Viene data adesso la possibilità ai lavoratori delle imprese legate dal vincolo di responsabilità solidale, di fronte alle inadempienze del proprio datore di lavoro, di rivolgersi direttamente al committente, per ottenere le retribuzioni e agli istituti di previdenza di ottenere il pagamento dei contributi non percepiti a fronte dell’opera prestata nell’appalto, senza passare prima dall’appaltatore. La tutela prevista dal D. Lgs. 276/2003 non è applicabile, però, ai lavoratori impiegati nei contratti della Pubblica Amministrazione.
Ricordo, inoltre, che viene garantita un’ulteriore tutela per i dipendenti dell’appaltatore, prevista all’art. 1676 c.c., che permette di esercitare un’azione diretta nei confronti del committente per conseguire quanto loro dovuto, entro i limiti del debito residuo del committente verso l’appaltatore.

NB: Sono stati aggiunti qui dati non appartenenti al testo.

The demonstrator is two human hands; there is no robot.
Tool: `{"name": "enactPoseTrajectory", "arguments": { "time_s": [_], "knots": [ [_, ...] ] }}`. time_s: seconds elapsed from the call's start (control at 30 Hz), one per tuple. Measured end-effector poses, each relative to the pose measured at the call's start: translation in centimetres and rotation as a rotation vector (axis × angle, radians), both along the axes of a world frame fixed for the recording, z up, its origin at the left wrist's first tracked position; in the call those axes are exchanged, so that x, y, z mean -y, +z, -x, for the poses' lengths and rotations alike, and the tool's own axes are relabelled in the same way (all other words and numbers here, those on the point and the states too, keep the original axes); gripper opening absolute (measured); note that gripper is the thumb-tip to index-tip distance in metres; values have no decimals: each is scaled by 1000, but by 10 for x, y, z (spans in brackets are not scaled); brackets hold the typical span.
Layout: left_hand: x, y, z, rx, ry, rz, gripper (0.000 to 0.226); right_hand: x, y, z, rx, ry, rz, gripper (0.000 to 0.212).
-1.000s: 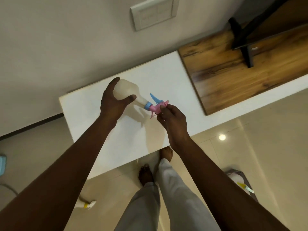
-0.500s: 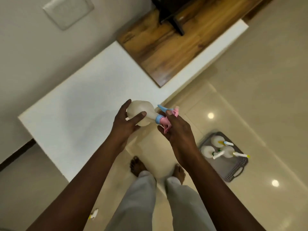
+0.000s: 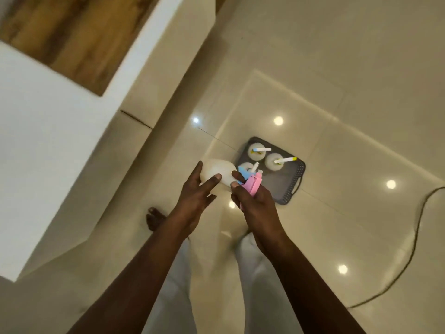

Il lavoratore in questo caso può agire nei confronti del committente per la parte di denaro risultante dalla differenza tra quanto dovuto all’appaltatore e quanto già versato. Tale tutela prevista dal codice civile è, a differenza di quella prevista dal D.Lgs. 276/2003, estesa anche ai lavoratori occupati nei contratti stipulati dal datore di lavoro con la Pubblica Amministrazione.
Il D.L. n. 25/17 oltre ad abolire il beneficio della preventiva escussione, abroga anche la derogabilità del regime di responsabilità solidale dei contratti collettivi. Tale disposizione consentiva ai contratti collettivi di regolare il regime di solidarietà tra committente e appaltatore in maniera diversa da quanto stabilito dalla norma di legge.
Infatti prima del D.L. 25/2017, le parti sociali potevano declinare la solidarietà secondo un modello diverso da quello proposto dal legislatore, e più aderente alle esigenze concrete di specifiche attività produttive.
Il decreto legge è entrato in vigore il 17 marzo 2017, nel giorno della sua pubblicazione nella Gazzetta Ufficiale. Il decreto legge è un atto normativo avente forza di legge, emanato dal Governo, che deve necessariamente essere convertito in Legge, dal Parlamento, entro 60 giorni. In mancanza di tale conversione, gli effetti prodotti dal decreto legge decadono.
Pertanto, alcune disposizioni del D.L. in commento potrebbero essere modificate durante l’iter di conversione in legge.